With hopes of securing a top four finish all but extinguished for another season, fans and pundits are already beginning to conduct a post-mortem of Tottenham Hotspur's season.

In just over a week, an aggregate defeat to Benfica and a painful loss to Arsenal have all but curtailed Spurs' ambitions for the rest of the campaign.

Too many of those that arrived as a result of Gareth Bale's departure to Real Madrid have failed to deliver upon their respective price tags. But how far are they responsible for the club's current malaise?

Sky Sports pundit and former Gunner Paul Merson stated in the aftermath of the North London Derby that Spurs had completely wasted the £100 million invested in the summer.

The most spectacular of these flops so far has to be Erik Lamela, the club's record £30 million signing from Roma. Heralded upon his arrival as the direct replacement to Bale, the Argentine winger has made just nine league appearances in a campaign blighted recently by injury.

With Lamela largely being absent from the first team picture, Roberto Soldado has come to symbolise everything that was wrong with Tottenham's transfer policy this summer.

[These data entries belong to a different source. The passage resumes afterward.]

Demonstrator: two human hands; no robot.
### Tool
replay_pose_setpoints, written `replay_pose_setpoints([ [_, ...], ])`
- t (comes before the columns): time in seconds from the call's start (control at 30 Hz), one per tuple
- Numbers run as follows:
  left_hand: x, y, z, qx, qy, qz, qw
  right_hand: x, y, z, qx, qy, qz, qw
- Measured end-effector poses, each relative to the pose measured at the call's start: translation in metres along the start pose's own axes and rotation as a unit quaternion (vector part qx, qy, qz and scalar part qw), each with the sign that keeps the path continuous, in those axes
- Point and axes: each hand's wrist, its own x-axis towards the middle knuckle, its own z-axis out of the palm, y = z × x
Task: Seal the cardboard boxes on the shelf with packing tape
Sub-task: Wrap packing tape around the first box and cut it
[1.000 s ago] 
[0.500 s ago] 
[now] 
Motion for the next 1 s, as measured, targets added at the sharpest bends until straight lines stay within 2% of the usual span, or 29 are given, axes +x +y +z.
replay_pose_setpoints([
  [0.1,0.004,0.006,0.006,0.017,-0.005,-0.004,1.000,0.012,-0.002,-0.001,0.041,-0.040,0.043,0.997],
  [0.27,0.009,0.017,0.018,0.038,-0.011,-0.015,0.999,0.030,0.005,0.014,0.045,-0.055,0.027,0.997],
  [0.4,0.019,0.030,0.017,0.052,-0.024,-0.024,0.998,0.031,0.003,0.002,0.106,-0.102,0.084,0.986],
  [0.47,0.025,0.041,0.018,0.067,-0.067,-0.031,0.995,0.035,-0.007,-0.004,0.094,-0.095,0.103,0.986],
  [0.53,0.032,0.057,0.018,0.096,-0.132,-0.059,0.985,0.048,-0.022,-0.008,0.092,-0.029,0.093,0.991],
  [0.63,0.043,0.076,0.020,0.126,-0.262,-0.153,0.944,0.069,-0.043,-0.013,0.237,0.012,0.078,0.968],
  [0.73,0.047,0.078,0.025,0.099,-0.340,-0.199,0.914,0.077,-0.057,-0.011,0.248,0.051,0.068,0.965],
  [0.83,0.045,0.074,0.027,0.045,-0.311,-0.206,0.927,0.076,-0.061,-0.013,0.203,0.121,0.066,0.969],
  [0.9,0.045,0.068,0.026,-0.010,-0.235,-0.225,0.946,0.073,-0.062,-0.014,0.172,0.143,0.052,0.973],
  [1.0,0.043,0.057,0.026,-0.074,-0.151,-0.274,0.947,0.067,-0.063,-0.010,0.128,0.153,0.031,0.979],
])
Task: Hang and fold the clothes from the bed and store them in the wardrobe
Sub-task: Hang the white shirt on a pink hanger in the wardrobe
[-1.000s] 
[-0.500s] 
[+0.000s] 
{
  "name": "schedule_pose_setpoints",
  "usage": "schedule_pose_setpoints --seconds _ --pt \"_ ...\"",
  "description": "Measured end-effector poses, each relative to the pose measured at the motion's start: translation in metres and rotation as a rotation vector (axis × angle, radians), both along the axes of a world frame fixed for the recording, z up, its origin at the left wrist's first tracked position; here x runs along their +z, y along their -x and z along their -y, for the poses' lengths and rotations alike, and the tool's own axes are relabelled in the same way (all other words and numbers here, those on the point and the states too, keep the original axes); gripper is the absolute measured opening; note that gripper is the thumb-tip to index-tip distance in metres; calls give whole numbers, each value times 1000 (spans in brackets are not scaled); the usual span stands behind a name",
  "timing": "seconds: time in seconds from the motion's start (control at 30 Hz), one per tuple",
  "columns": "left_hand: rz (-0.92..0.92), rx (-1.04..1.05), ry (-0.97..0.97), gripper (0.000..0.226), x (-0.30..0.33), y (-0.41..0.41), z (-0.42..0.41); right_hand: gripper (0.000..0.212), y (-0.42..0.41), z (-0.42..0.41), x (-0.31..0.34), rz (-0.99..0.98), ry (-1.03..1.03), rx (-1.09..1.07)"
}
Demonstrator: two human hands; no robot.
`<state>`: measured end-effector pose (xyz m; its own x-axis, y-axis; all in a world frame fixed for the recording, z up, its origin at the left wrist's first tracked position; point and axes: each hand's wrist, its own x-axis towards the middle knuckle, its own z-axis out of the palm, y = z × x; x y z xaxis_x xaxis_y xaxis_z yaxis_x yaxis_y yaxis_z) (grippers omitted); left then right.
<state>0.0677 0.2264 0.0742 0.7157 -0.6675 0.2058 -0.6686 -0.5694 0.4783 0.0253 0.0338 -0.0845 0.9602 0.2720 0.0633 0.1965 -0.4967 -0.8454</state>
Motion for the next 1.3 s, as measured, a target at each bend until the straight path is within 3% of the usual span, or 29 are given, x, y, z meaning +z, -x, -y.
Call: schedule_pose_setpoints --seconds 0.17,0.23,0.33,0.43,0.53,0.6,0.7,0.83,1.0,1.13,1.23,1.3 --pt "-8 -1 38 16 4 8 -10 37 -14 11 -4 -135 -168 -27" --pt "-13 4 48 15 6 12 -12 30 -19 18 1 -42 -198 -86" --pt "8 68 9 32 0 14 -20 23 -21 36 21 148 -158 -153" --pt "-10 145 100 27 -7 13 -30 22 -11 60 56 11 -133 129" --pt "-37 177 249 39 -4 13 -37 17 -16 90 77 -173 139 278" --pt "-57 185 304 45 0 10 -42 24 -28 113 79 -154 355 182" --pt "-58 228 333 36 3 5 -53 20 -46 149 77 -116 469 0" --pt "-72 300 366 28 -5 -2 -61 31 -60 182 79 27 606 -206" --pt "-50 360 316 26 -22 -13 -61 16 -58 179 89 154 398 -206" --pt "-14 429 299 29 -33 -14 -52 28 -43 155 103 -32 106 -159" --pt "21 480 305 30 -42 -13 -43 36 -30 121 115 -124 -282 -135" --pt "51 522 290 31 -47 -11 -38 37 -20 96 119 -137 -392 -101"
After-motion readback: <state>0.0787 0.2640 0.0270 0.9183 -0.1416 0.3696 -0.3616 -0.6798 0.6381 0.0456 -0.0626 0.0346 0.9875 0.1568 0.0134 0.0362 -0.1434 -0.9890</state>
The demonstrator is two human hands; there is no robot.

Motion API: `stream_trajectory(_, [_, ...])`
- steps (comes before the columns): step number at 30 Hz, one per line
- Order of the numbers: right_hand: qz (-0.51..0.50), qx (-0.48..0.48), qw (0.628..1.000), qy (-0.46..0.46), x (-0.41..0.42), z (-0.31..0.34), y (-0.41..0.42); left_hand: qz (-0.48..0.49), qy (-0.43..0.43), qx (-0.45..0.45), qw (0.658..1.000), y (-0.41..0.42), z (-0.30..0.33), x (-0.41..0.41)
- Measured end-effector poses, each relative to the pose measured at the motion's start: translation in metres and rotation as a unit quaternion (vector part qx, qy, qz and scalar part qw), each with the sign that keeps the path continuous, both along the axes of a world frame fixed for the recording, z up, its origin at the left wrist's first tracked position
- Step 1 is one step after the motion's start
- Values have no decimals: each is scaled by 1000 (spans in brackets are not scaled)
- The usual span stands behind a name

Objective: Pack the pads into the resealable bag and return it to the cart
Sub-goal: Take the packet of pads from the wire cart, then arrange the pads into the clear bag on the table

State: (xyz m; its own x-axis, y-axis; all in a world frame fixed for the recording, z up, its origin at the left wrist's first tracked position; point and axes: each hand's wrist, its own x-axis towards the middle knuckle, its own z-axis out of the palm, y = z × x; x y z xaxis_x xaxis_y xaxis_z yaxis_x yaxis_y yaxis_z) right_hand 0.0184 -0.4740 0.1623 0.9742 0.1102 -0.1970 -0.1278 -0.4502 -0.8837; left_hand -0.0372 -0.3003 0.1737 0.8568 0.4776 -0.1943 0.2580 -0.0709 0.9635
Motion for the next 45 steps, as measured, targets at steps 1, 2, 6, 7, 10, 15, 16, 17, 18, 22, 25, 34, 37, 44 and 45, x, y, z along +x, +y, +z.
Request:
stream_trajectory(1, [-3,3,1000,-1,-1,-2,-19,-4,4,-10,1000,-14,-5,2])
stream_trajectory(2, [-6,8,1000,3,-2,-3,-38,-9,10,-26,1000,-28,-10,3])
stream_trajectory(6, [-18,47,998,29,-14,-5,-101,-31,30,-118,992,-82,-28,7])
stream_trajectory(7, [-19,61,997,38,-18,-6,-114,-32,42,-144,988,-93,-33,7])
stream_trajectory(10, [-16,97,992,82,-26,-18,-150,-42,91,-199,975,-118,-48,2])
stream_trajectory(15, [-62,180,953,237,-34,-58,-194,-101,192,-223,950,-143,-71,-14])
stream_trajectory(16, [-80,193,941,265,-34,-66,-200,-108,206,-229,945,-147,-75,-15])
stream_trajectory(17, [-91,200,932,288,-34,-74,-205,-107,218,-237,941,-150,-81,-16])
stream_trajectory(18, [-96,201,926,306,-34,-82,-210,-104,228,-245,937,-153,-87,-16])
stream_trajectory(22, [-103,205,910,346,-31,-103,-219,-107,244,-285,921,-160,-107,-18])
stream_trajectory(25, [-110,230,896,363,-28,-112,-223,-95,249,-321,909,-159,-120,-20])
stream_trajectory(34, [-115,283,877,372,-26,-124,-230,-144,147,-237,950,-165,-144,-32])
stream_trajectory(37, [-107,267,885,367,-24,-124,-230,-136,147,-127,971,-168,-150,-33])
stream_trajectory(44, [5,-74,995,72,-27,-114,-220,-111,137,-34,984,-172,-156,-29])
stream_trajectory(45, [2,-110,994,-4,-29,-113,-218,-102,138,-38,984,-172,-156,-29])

The 28-year-old was signed for £26 million from Valencia in the summer but has so far mustered just six league goals and is rumoured to be on his way out of the club, having recently lost his position as the number one striker at the club.

Fellow summer arrivals Etienne Capoue and Nacer Chadli have also struggled to adjust since making the move to White Hart Lane.

There are signings, such as Christian Eriksen and Paulinho, that have at times demonstrated the quality which prompted the club to splash the cash. But these moments from their summer recruits have been too few and far between.

As it stands, Spurs have indeed wasted £100 million. But how far are these players really to blame?

Any club would struggle following the sale of their best player. But since Bale's departure, Spurs seem to have repeatedly shot themselves in the foot.

Even at the time, many questioned Daniel Levy's wisdom in overhauling the squad to such a massive extent. Arsenal manager Arsene Wenger argued ahead of their first meeting this season that his rivals had risked the unbalancing the squad.

With so many of these players coming from overseas, the adjustment period to the pace and physical demands of the Premier League has been exacerbated by the sheer volume that have been brought in.

With such an overhaul, surely the club would seek to provide a stable environment to allow these new acquisitions to "bed in"?

If that was the plan, nobody told Levy. By Christmas, the chairman had sacked Andre Vilas Boas for suffering the teething problems that one should reasonably expect when so many of your playing squad are new to the division.

Considered by many to merely be a stopgap until the summer, the appointment of Sherwood and the likely pursuit of a new manager in the summer will continue to unbalance a squad which is evidently yet to settle.

This entire season for Spurs represents a series of mistakes. It was foolish to re-invest the  entire funds from the sale of Bale to that level in a single window.

But once this decision was made, time should have been given to allow these players to adapt to AVB's ideas and the rigours of the Premier League.

Instead, more changes were made and uncertainty continues to linger over the club's long term direction.

With Champions League qualification seeming unlikely, further upheaval is expected this summer with the futures of players such as Eriksen and Jan Vertonghen coming under scrutiny.

Sherwood's recent declaration that many were playing for their futures at the club means that some of the new signings may be deemed surplus to requirements before long.

How can these players be expected to thrive when formations, ideas and even managers are in a constant state of flux? For players like Soldado, accusations that they are not up to the required standard for the club appear to ring true.

But for many of the other signings, judgements on this scale seem a little premature. Next season, many of these acquisitions could prove to their sceptics that they are indeed worth their respective price tags.

If these summer recruits had been afforded the stability and time to settle properly, who knows what we would be saying about the club' summer business right now.

Tottenham's decision to invest to that extent in the summer was foolish. But it is their actions since which have seriously threatened to make the £100 million spent a complete waste.